The Savoy is the most altered cinema in Dublin's history, and in 1969 the cinema was converted into a twin cinema. In 1975, the Savoy's restaurant was converted into a third screen, holding 200 seats, followed in 1979 by further sub-divisions, creating five screens in all. In 1988, the cinema was given its sixth screen. In the process, the Savoy had lost a third of its capacity.

In 2004, renovation work was carried out, moving the box office from the two booths located on either side of the entrance to what used to be an adjoining shop. The confectionery counter has also been moved many times,
it is now in a room to the left of the main entrance.

The Advance Screening Room became the seventh screen in 2014 it is now screen 13.

In 2016, the old Screen 2 (500 seats) was converted into three smaller screens and the Savoy became a 9 screen cinema in Dublin City Centre.

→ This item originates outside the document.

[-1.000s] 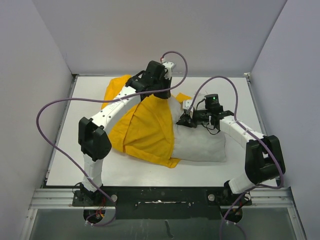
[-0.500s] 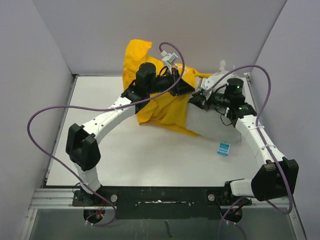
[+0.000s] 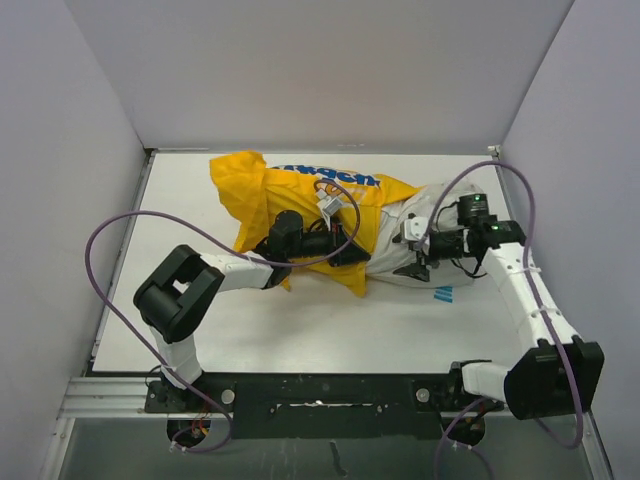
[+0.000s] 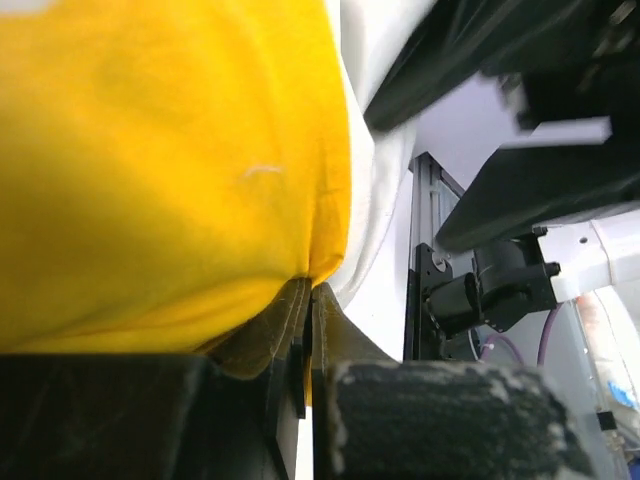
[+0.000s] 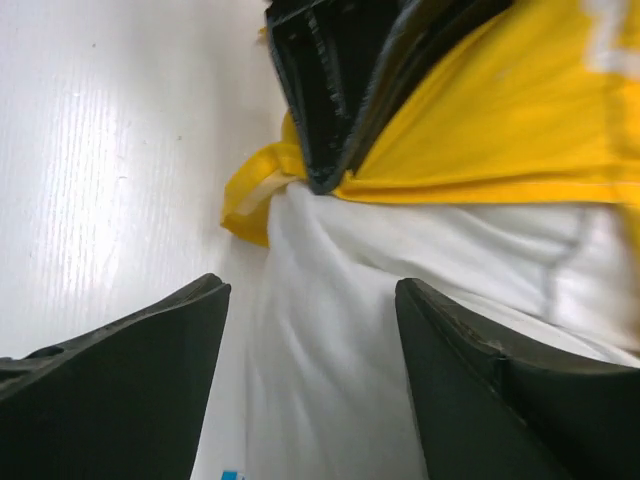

In January 2018, the "iconic" Screen 1 which held 750 was closed for work to split it into multiple screens.

==Premières==
The cinema has hosted the Irish premières of many films, most of them having an Irish connection. Films shown here have included Alexander, Once and The Man in the Iron Mask. The cinema was used until 2017 during the Dublin International Film Festival, primarily for big-event screenings such as opening and closing night premiers. It also hosts the surprise film, which in 2006 was the first Irish screening of the film, 300.

==Controversy==
In December 1934, Republicans demonstrated against the screening at the cinema of a newsreel of the marriage of Prince George, Duke of Kent, to Princess Marina.